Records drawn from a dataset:

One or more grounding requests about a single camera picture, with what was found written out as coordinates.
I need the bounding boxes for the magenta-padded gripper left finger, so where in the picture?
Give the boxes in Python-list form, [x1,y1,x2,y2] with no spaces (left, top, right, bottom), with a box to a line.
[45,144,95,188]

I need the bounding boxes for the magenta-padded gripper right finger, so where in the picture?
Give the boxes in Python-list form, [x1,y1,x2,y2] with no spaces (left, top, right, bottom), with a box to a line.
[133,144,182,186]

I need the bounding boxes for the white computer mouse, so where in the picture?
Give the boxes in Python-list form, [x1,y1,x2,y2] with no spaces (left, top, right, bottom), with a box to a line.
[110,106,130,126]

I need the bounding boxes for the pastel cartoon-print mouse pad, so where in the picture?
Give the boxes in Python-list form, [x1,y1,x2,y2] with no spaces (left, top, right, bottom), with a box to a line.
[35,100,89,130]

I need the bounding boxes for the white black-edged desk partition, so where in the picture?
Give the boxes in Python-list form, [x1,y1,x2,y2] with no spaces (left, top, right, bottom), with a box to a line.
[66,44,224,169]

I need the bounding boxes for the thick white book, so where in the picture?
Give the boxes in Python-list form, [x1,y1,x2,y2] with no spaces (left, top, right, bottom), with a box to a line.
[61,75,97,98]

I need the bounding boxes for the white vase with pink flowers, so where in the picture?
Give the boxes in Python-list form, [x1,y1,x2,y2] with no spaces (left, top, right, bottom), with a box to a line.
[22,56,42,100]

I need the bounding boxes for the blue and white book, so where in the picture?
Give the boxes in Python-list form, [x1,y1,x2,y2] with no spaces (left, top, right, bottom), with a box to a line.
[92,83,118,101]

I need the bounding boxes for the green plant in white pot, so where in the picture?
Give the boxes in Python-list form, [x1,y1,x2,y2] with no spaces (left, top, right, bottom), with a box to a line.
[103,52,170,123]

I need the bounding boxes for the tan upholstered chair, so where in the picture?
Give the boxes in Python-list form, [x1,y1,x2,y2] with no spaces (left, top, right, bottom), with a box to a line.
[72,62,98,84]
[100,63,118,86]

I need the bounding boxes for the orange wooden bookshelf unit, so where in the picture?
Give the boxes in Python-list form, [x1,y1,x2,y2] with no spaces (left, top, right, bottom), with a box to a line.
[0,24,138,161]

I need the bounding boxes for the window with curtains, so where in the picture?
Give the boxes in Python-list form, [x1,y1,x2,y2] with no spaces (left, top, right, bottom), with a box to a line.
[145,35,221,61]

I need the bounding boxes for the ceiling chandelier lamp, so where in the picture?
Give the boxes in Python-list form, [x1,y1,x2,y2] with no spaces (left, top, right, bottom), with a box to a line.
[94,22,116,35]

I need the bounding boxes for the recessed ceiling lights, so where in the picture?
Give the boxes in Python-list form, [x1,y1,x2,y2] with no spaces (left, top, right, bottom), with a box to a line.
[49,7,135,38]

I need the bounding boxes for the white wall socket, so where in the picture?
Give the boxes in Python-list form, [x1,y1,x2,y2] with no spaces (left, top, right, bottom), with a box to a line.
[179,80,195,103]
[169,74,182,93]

◆ **Task**
For this exercise, repeat exactly the lines of the data above from the one with "I need the bounding boxes for the tan" down to the one with "I need the bounding boxes for the orange", both end lines included.

◆ **Exercise result**
I need the bounding boxes for the tan upholstered chair, so where in the picture?
Give the boxes in Python-list form, [x1,y1,x2,y2] with no spaces (left, top, right, bottom), with a box to a line.
[72,62,98,84]
[100,63,118,86]

I need the bounding boxes for the orange wooden bookshelf unit, so where in the picture?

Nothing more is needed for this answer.